Example 2: Virtual Copies
Sometimes we want the semantics of copying an array, but we don't actually want to pay the memory and CPU cost of making the copy. We can play tricks with array strides to create arrays that appear to make copies, but without actually making the copies.
In [138]: data
Out[138]: array([0, 1, 2, 3, 4, 5, 6, 7, 8, 9])
In [139]: from numpy.lib.stride_tricks import as_strided
In [140]: data
Out[140]: array([0, 1, 2, 3, 4, 5, 6, 7, 8, 9])

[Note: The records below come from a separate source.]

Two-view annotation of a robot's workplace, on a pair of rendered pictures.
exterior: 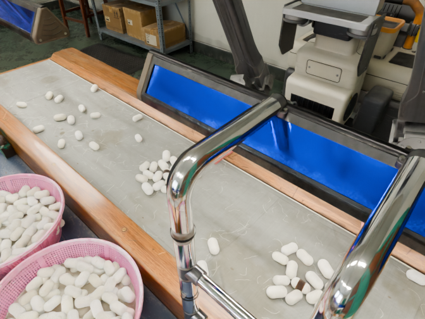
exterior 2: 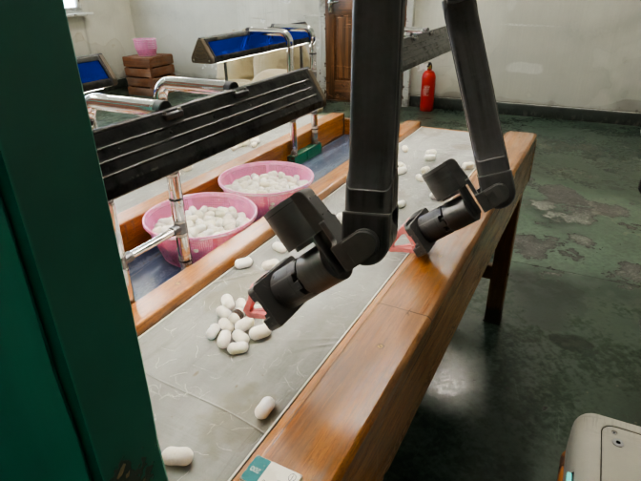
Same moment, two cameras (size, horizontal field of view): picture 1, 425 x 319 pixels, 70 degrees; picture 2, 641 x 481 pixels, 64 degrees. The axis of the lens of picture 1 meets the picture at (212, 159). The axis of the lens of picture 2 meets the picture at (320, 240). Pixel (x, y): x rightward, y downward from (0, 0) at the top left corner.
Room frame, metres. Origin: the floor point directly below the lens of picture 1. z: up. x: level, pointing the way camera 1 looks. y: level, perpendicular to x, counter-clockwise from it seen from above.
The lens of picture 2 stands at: (0.24, -0.90, 1.26)
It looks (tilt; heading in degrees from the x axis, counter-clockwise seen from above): 27 degrees down; 77
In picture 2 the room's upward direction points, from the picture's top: 1 degrees counter-clockwise
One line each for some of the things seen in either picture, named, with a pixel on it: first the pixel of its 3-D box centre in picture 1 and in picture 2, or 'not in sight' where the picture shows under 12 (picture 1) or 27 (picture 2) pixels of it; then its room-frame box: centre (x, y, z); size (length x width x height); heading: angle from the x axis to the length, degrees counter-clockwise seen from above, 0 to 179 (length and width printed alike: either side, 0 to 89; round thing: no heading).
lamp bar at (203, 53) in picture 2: not in sight; (259, 39); (0.48, 0.96, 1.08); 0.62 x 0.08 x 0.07; 48
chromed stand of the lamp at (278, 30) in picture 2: not in sight; (283, 94); (0.55, 0.91, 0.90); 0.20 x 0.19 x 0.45; 48
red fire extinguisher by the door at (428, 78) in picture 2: not in sight; (428, 86); (2.59, 4.12, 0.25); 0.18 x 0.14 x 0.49; 50
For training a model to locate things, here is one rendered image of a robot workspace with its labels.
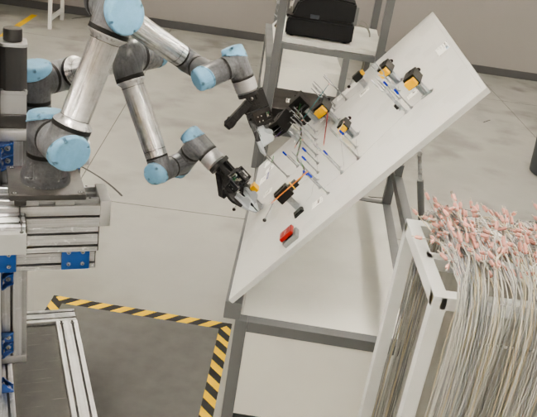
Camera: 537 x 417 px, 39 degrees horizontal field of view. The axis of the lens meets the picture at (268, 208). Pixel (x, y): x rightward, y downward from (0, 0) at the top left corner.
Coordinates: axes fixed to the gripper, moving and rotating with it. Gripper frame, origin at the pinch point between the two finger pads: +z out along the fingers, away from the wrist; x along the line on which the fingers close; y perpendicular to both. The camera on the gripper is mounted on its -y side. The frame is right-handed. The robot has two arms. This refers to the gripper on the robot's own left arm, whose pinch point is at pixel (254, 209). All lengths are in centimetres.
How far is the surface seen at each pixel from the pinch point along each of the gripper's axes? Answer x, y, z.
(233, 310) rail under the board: -28.9, -4.5, 20.9
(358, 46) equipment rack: 110, -16, -30
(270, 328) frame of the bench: -23.3, -4.0, 33.2
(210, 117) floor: 243, -323, -126
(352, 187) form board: 8.3, 36.6, 17.7
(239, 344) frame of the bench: -31.1, -13.4, 30.4
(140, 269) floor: 31, -172, -34
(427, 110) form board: 35, 55, 16
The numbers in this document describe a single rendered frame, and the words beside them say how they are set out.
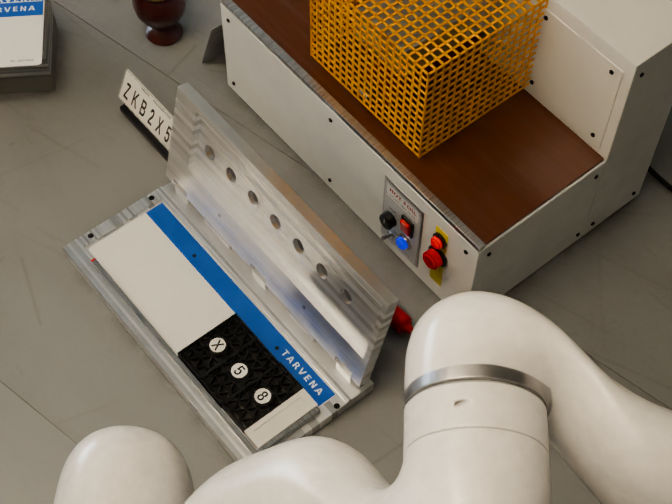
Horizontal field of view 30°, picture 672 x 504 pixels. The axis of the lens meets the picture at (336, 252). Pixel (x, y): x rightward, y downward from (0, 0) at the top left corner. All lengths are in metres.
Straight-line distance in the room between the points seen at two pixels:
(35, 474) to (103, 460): 0.58
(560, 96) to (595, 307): 0.31
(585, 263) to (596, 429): 0.96
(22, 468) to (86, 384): 0.14
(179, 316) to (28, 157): 0.38
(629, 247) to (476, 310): 1.00
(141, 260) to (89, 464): 0.71
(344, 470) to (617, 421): 0.20
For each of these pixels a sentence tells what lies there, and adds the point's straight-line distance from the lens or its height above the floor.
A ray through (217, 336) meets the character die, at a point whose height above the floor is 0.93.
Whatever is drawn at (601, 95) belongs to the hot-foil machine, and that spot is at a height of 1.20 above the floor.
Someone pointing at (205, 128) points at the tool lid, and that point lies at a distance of 1.72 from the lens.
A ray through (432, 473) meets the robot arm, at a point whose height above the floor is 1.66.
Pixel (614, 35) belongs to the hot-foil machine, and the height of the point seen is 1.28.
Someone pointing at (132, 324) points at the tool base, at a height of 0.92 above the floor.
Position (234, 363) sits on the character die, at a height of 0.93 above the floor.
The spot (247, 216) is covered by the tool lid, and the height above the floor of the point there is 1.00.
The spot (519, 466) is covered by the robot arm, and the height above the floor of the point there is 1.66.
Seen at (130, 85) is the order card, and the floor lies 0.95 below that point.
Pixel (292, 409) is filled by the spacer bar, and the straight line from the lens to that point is 1.65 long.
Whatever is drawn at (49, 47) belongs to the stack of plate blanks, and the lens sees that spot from 2.01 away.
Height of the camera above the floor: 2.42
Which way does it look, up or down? 57 degrees down
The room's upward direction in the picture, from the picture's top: 1 degrees clockwise
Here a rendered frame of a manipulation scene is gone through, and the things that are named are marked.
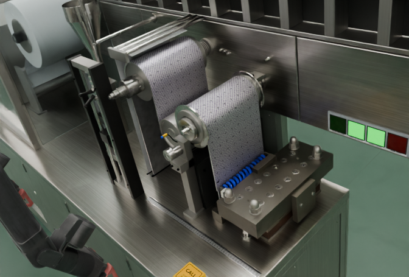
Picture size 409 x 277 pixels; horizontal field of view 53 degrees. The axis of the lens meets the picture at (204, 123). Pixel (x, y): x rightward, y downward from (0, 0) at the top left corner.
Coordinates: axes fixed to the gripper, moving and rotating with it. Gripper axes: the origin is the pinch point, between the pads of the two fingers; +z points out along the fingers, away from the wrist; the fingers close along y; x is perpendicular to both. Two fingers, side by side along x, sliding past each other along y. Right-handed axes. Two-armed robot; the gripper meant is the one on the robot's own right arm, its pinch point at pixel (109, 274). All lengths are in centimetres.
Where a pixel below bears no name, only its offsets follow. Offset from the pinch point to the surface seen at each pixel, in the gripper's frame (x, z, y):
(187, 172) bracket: -35.1, 14.9, 8.0
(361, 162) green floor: -120, 188, 24
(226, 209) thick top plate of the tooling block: -31.2, 21.1, -7.8
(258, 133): -59, 25, -1
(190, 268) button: -11.3, 20.5, -7.6
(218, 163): -42.1, 15.5, -0.4
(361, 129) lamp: -70, 23, -33
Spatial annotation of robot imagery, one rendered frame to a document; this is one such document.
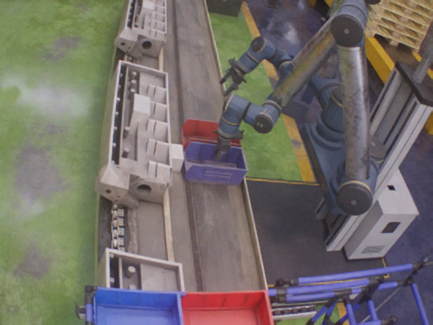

In [141]: as_strided(data, shape=(3, 10), strides=(0, 8))
Out[141]:
array([[0, 1, 2, 3, 4, 5, 6, 7, 8, 9],
[0, 1, 2, 3, 4, 5, 6, 7, 8, 9],
[0, 1, 2, 3, 4, 5, 6, 7, 8, 9]])
In [142]: as_strided(data, shape=(10, 3), strides=(8, 0))
Out[142]:
array([[0, 0, 0],
[1, 1, 1],
[2, 2, 2],
[3, 3, 3],
[4, 4, 4],
[5, 5, 5],
[6, 6, 6],
[7, 7, 7],
[8, 8, 8],
[9, 9, 9]])
Although the above operations look like they've created copies, the underlying data is never duplicated. This can be a powerful tool, but can also create nasty and confusing bugs, so be careful when playing these sorts of games.
In [155]: x = as_strided(data, shape=(3, 10), strides=(0, 8))
In [156]: x
Out[156]:
array([[0, 1, 2, 3, 4, 5, 6, 7, 8, 9],
[0, 1, 2, 3, 4, 5, 6, 7, 8, 9],
[0, 1, 2, 3, 4, 5, 6, 7, 8, 9]])
In [157]: data
Out[157]: array([0, 1, 2, 3, 4, 5, 6, 7, 8, 9])
In [158]: data[0] = 100
In [159]: data
Out[159]: array([100, 1, 2, 3, 4, 5, 6, 7, 8, 9])
In [160]: x
Out[160]:
array([[100, 1, 2, 3, 4, 5, 6, 7, 8, 9],
[100, 1, 2, 3, 4, 5, 6, 7, 8, 9],
[100, 1, 2, 3, 4, 5, 6, 7, 8, 9]])
- Use
as_strided
to write a function that takes a 1-d array and returns a 2-D array with three columns, where each row is a length-3 slice of the input array.
In [168]: data
Out[168]: array([0, 1, 2, 3, 4, 5, 6, 7, 8, 9])
In [169]: as_strided(data, (8, 3), (8, 8))
Out[169]:
array([[0, 1, 2],
[1, 2, 3],
[2, 3, 4],
[3, 4, 5],
[4, 5, 6],
[5, 6, 7],
[6, 7, 8],
[7, 8, 9]])
Key Takeaways:
-
Numerical algorithms are slow in pure Python because the overhead of dynamic dispatch and interpretation dominates our runtime.
-
Numpy solves these problems by imposing additional restrictions on the contents of arrays and by moving the inner loops of our algorithms into compiled C code.
-
Using Numpy effectively often requires reworking a algorithms to use vectorized operations instead of explicit loops, but the resulting operations are usually simpler, clearer, and (much) faster than the pure Python equivalents.
Next Steps:
-
scipy
implements many algorithms for optimization, signal processing, linear algebra, and other important scientific needs. -
pandas
adds labelled, heterogenous data structures on top of numpy. It also provides efficient I/O routines and implementations of rolling/grouped algorithms. -
matplotlib
provides high-quality plotting routines using numpy arrays as its primary data format. -
scikit-learn
provides machiner learning algorithms using numpy arrays as its primary data format. -
Too many other libraries to discuss.